Given data:

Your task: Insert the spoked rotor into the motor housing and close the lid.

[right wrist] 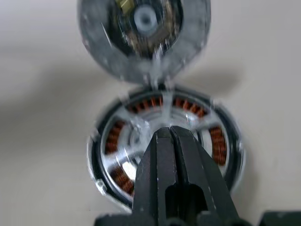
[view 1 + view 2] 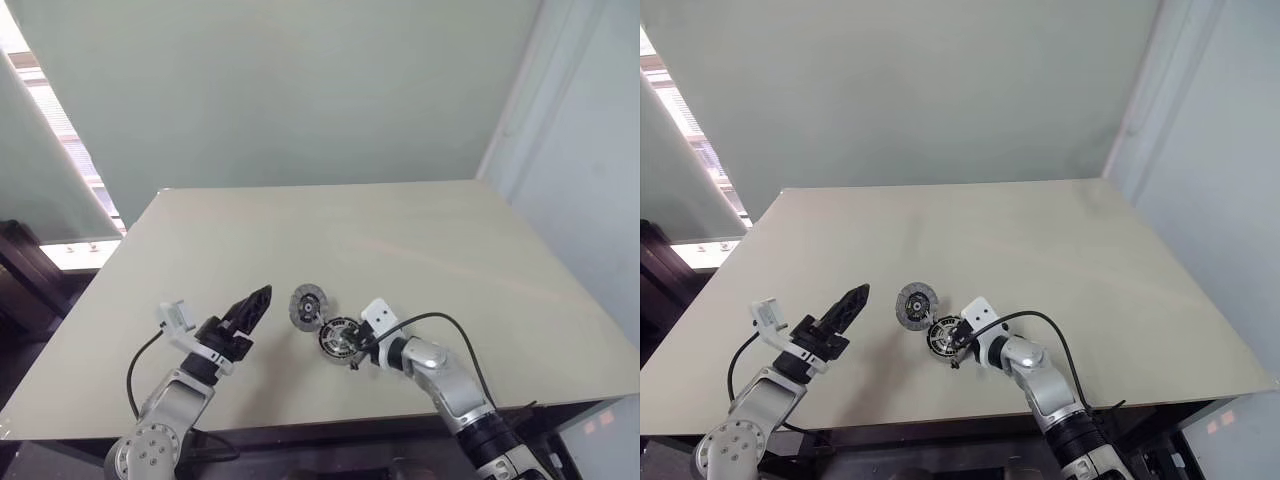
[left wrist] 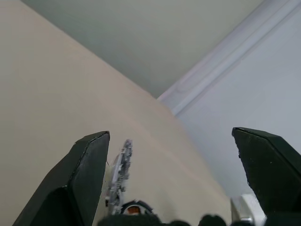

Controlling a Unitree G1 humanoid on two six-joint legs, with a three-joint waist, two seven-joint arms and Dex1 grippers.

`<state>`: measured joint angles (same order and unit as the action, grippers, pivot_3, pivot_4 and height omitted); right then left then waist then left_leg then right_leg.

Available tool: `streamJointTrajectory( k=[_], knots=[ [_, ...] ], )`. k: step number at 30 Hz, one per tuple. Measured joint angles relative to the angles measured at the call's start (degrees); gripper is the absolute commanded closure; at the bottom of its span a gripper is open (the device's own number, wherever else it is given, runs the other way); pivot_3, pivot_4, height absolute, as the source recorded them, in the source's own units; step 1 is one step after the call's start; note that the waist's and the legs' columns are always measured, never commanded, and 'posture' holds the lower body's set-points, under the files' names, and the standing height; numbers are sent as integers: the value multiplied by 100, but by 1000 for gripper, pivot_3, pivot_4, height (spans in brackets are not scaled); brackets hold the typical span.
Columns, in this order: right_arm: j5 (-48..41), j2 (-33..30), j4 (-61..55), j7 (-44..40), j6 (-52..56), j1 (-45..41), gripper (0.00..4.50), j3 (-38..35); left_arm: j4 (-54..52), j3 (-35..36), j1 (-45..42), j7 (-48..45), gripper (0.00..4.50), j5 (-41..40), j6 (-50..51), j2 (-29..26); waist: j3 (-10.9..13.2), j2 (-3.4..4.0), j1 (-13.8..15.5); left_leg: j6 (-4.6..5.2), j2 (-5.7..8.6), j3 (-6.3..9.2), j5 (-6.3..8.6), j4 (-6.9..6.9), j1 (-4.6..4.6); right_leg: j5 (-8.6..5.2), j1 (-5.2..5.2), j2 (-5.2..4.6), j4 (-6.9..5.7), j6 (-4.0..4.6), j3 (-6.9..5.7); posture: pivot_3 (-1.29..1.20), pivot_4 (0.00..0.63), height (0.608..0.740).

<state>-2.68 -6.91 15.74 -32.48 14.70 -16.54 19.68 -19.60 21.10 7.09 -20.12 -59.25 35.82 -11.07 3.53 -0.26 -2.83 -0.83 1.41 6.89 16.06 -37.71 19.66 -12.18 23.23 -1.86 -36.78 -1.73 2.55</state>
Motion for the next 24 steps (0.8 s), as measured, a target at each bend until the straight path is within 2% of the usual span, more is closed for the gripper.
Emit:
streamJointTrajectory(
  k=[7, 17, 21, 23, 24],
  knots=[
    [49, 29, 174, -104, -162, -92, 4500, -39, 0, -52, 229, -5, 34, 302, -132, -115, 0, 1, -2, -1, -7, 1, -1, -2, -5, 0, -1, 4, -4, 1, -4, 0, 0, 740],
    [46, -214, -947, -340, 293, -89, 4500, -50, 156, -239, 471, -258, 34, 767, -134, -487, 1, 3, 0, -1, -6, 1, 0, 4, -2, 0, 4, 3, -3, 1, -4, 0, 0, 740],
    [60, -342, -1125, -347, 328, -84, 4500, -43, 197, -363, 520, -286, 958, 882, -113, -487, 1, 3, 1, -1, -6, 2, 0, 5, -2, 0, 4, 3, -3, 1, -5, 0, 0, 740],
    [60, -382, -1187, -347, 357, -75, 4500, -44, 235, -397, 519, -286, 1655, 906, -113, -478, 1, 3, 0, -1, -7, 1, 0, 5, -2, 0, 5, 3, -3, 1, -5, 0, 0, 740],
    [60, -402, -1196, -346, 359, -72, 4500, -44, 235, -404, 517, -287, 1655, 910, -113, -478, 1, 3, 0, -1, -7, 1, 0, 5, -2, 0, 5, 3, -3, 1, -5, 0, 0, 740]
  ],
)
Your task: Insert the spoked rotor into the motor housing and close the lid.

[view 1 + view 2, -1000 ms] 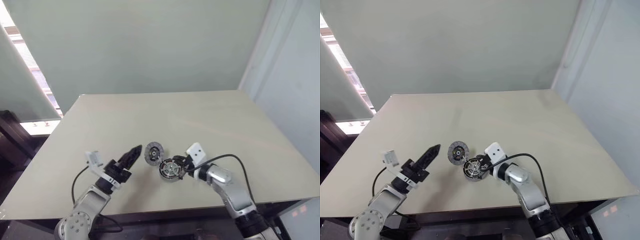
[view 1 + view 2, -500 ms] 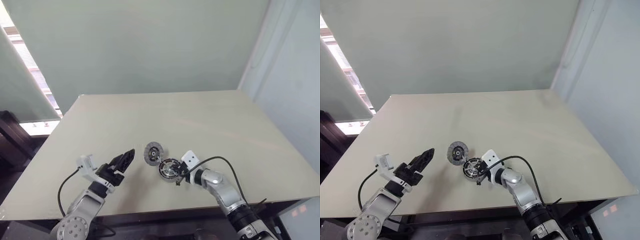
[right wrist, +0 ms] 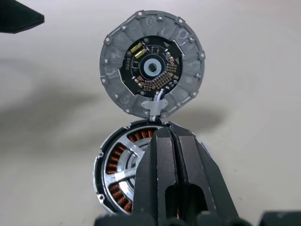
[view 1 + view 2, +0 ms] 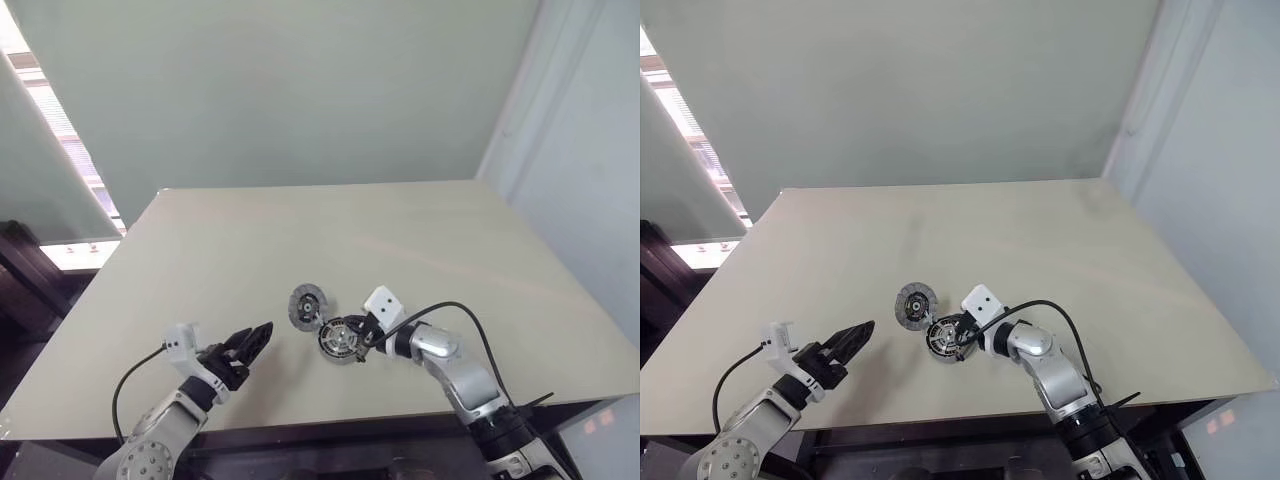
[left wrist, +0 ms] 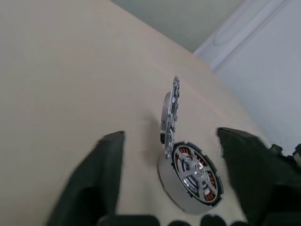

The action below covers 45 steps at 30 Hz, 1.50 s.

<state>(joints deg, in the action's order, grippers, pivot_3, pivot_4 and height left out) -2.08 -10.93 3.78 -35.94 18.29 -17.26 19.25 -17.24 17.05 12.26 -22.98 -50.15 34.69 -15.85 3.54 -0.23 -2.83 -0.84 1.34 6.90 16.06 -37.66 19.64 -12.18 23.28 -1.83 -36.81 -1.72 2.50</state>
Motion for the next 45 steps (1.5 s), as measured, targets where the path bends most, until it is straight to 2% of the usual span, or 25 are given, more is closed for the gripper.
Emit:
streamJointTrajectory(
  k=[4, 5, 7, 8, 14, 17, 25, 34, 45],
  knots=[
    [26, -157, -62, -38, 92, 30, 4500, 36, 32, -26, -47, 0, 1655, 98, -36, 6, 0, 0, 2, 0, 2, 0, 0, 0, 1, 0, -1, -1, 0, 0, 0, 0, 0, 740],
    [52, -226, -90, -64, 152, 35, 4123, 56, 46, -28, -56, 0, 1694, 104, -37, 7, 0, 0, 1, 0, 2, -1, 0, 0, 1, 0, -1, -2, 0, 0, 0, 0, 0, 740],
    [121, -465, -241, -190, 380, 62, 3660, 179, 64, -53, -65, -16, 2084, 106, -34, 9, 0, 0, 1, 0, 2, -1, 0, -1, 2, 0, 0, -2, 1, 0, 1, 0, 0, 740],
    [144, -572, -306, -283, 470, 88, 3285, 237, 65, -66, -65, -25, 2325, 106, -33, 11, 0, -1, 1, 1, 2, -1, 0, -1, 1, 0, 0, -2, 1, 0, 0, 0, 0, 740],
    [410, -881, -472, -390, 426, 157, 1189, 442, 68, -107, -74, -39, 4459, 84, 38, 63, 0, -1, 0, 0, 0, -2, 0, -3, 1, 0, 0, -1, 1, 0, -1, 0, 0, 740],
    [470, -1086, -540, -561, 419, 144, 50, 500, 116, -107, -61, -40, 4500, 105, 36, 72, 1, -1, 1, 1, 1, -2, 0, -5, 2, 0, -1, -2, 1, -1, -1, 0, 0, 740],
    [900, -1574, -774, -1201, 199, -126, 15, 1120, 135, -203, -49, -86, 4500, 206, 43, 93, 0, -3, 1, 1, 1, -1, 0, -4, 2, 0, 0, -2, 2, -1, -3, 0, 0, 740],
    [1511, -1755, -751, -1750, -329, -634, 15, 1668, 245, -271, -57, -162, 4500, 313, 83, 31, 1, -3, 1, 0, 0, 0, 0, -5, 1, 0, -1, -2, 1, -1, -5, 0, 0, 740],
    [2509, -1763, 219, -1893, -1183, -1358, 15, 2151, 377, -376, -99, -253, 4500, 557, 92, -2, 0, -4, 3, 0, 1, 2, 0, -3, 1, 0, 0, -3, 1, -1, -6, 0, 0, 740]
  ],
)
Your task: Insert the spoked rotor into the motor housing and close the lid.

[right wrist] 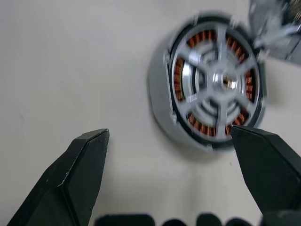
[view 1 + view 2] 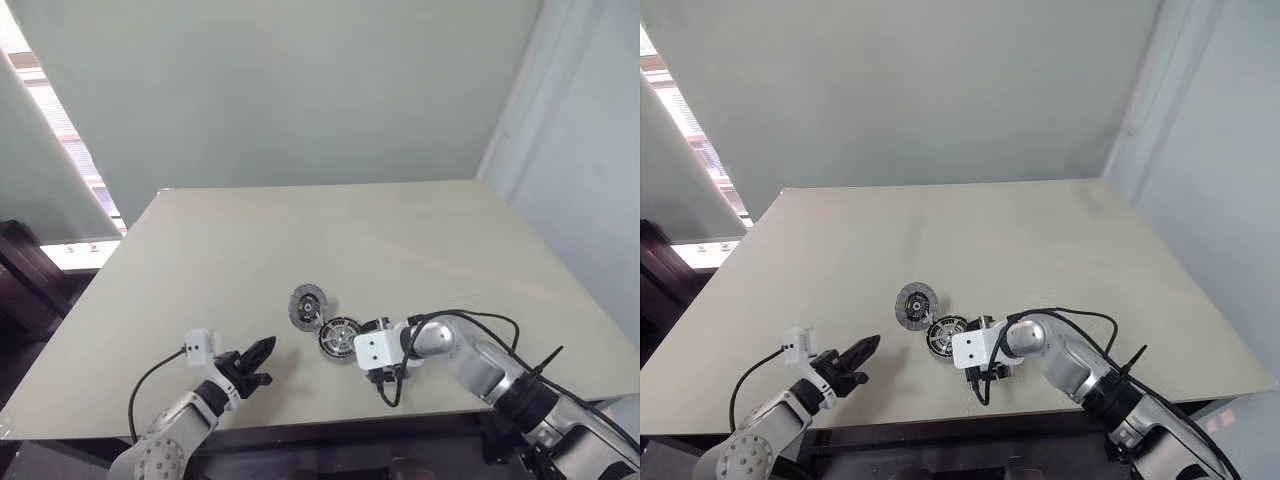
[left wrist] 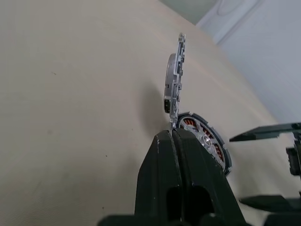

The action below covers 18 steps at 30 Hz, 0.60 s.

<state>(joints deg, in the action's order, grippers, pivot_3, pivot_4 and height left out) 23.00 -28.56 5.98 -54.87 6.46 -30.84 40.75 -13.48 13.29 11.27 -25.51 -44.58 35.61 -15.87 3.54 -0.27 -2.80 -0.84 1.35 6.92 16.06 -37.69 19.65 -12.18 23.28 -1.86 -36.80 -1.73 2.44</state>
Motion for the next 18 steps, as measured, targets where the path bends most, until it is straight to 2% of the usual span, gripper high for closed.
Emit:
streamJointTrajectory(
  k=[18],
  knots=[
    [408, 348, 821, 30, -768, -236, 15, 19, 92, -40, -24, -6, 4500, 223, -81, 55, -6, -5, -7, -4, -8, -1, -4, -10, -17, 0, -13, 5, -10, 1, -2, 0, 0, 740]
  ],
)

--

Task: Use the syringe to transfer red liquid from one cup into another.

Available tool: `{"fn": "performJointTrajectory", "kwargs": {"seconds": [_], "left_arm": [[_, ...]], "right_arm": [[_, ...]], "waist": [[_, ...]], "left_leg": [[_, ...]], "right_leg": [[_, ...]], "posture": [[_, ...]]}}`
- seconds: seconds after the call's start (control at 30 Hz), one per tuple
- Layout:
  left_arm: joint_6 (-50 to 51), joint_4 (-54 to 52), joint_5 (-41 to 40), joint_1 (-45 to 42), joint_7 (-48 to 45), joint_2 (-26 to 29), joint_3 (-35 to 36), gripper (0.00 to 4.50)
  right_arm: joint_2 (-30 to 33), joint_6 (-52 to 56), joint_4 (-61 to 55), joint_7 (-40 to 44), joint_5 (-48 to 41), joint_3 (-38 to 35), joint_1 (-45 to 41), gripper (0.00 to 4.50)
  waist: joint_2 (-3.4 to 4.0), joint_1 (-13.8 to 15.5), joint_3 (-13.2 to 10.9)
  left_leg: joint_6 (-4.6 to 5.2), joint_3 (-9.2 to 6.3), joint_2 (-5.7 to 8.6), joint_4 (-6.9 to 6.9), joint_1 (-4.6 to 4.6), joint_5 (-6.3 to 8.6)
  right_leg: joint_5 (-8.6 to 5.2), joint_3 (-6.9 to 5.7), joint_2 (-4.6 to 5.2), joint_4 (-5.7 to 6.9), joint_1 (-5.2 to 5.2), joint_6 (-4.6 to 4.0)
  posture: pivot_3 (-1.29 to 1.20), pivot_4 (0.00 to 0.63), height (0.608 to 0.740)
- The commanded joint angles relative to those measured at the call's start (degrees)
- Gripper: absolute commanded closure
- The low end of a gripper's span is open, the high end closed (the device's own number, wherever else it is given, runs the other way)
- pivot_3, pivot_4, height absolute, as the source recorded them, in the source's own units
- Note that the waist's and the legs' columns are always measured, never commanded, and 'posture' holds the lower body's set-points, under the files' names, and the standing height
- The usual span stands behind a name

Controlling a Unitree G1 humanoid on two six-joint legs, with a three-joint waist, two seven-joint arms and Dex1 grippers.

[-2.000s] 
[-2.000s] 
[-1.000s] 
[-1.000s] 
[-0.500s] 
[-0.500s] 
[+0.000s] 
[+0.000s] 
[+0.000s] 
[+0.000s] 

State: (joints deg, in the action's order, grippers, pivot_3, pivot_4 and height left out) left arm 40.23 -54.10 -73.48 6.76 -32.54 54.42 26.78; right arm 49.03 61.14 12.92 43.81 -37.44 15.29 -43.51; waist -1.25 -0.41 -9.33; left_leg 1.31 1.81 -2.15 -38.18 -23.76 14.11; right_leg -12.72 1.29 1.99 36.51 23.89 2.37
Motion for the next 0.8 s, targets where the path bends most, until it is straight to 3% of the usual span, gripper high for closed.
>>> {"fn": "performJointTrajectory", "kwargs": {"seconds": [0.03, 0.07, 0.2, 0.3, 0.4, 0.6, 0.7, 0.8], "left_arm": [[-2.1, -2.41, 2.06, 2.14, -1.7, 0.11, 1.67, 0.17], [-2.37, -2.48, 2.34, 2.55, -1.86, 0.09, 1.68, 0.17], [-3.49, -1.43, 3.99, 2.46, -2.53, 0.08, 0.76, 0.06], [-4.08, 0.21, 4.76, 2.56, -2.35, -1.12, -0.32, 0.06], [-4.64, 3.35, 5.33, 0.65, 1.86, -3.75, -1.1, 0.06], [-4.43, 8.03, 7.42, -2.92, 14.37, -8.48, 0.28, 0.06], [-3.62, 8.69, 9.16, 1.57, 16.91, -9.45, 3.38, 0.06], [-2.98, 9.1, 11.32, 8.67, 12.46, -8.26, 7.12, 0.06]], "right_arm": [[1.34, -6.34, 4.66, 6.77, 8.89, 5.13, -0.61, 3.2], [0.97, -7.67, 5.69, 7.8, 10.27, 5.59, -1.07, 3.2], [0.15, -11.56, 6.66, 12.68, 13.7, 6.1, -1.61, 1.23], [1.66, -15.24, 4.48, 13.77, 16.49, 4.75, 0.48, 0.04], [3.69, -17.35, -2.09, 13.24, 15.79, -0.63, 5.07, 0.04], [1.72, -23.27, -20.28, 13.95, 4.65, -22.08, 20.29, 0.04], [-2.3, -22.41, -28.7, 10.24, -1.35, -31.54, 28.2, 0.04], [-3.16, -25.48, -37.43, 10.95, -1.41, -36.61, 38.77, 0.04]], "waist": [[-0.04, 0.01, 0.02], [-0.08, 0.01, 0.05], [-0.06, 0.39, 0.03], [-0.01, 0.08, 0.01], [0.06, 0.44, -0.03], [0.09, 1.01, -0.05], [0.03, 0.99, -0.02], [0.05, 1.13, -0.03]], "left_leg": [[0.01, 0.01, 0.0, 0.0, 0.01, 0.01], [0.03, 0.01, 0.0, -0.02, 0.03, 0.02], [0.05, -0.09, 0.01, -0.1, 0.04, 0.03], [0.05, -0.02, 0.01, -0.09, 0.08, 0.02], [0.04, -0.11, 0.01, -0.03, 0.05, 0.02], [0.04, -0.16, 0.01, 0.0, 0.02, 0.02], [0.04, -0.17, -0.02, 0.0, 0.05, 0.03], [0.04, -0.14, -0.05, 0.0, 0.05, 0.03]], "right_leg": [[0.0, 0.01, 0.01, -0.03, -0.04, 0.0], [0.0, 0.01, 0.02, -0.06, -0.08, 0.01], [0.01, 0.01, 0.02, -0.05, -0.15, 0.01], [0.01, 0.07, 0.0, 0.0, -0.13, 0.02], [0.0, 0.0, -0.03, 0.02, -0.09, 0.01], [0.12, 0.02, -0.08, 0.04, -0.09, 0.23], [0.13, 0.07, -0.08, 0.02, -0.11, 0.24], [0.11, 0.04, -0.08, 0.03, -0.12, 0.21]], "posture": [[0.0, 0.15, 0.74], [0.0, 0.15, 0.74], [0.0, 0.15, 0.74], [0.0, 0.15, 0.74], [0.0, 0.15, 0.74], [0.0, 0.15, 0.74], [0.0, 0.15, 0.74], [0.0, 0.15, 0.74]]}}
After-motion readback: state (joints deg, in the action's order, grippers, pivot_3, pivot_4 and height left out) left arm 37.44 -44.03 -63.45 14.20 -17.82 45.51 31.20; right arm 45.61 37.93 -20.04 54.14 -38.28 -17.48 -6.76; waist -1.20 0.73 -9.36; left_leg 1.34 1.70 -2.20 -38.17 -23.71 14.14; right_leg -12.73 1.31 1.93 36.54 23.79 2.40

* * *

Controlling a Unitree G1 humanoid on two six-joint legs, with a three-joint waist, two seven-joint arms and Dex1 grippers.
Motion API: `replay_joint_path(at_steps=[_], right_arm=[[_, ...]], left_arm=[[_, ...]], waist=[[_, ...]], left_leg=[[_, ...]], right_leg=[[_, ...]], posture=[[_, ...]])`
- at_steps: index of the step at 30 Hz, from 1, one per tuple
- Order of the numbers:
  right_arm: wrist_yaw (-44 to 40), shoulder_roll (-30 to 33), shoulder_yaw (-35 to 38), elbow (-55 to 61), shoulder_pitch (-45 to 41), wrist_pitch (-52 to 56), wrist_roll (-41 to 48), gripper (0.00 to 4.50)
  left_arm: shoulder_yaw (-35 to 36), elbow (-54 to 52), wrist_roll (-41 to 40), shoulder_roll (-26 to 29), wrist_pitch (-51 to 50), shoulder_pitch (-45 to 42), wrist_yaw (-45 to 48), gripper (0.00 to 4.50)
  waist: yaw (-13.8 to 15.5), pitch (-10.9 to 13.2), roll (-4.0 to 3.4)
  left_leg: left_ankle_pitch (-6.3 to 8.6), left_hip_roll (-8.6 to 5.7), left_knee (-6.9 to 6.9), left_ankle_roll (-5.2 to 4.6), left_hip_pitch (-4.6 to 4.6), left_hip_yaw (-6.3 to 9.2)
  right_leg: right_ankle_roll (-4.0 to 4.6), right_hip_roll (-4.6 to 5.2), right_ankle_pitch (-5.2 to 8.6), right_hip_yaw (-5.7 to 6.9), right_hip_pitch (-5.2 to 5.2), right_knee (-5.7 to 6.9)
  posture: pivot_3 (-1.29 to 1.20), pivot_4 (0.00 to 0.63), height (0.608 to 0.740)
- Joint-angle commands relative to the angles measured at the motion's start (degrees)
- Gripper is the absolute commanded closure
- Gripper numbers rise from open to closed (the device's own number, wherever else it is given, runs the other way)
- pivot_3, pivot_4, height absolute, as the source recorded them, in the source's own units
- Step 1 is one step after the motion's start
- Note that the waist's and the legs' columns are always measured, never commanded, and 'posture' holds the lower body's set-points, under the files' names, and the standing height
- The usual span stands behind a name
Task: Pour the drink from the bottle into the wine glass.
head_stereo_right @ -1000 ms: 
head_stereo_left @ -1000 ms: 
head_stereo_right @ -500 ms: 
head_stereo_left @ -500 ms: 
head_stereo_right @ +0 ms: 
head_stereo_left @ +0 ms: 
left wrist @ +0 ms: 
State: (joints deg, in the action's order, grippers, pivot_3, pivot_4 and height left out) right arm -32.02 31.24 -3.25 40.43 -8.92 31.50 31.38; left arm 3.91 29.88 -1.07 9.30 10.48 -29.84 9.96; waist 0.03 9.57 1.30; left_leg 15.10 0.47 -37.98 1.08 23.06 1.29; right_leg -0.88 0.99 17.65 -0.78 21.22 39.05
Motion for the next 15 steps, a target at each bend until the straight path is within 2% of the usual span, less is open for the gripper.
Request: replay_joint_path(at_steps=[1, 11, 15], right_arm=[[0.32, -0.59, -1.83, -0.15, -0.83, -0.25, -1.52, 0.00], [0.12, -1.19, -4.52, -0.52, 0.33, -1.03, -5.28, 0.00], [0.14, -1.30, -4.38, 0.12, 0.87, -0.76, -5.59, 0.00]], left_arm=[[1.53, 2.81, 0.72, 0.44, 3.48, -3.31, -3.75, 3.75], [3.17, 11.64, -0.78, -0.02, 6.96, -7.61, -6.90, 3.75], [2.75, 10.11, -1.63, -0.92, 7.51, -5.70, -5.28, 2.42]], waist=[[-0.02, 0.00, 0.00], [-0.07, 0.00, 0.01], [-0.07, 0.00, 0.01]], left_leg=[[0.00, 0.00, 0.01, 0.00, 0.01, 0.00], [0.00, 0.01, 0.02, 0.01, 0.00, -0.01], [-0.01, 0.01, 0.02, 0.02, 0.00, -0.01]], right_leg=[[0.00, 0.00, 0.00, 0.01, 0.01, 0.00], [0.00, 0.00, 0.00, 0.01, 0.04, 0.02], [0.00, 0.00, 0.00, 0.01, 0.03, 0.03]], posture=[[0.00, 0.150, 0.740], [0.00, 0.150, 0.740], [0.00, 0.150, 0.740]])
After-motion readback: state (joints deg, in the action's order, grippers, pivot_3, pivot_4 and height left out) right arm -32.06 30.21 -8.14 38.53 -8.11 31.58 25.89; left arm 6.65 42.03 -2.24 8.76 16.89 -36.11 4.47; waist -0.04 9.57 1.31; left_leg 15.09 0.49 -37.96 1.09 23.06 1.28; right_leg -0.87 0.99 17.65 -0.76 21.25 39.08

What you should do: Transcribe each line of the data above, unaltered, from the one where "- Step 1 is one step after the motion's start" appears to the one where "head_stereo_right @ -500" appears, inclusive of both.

Answer:
- Step 1 is one step after the motion's start
- Note that the waist's and the legs' columns are always measured, never commanded, and 'posture' holds the lower body's set-points, under the files' names, and the standing height
- The usual span stands behind a name
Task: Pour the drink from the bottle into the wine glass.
head_stereo_right @ -1000 ms: 
head_stereo_left @ -1000 ms: 
head_stereo_right @ -500 ms: 

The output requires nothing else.